Feel like its definitely necessary to provide a brief update regarding the recent trip to Ireland! First, gotta thank the crew that came with/did me a favor in coming - Nick (Frenzuh), Brandon (Mazurite), and Gabe ($indabank111).
The trip got off to a somewhat rough start with Brandon being really sick, like walking dead/crack head sick - We all pulled an all night'er the night before heading out because Nick and I kind of suck at sleeping proper schedules in general, which didn't help Brandon's case at all so by the time we got to security he got insta-separated and searched for resin/other drug paraphernalia.. He checked out (he's just sick damnit!) and we shuffled off toward the plane to catch a few hours of sleep... The first flight checked out fine, no problems/nothing exciting/etc..
Once we got into Toronto, we went in search of flight number 2 and Gabriel, aka $indabank111. None of us had met him, so there was some concern about whether or not he would be weird/serial killer/etc.. but he checked out/lived up to the Skype hype and everything went smoothly - Then we got onto plane number 2... Now nothing bad is about to happen on plane number two, but it was much more entertaining than flight number 1.

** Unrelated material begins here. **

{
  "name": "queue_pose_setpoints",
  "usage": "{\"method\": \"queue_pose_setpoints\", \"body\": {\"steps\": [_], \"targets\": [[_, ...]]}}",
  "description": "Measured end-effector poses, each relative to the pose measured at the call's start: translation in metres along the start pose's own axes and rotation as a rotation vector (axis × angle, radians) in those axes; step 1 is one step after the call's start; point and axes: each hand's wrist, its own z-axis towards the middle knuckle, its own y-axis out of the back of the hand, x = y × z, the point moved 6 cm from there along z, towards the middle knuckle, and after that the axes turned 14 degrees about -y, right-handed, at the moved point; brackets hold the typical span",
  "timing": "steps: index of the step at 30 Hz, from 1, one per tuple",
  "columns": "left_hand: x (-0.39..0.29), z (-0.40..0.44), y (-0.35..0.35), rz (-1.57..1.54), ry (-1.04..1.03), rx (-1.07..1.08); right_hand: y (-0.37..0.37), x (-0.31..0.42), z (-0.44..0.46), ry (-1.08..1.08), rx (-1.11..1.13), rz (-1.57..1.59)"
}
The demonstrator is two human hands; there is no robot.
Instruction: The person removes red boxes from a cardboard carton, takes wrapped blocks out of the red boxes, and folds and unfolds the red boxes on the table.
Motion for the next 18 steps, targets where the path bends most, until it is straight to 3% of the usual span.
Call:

So despite being 4 degenerate poker players who fail at real life on the regular, we managed to have tickets/etc and get on the plane without a hitch. We took the standard line of boarding/putting away our bags and sitting down waiting for take off and crossing our fingers hoping that the person on our left/right wouldn't weigh 300 pounds or be crazy, psychotic, 55 year old drunk bitches who end up puking everywhere - Unfortunately, Brandon got stiffed with the latter.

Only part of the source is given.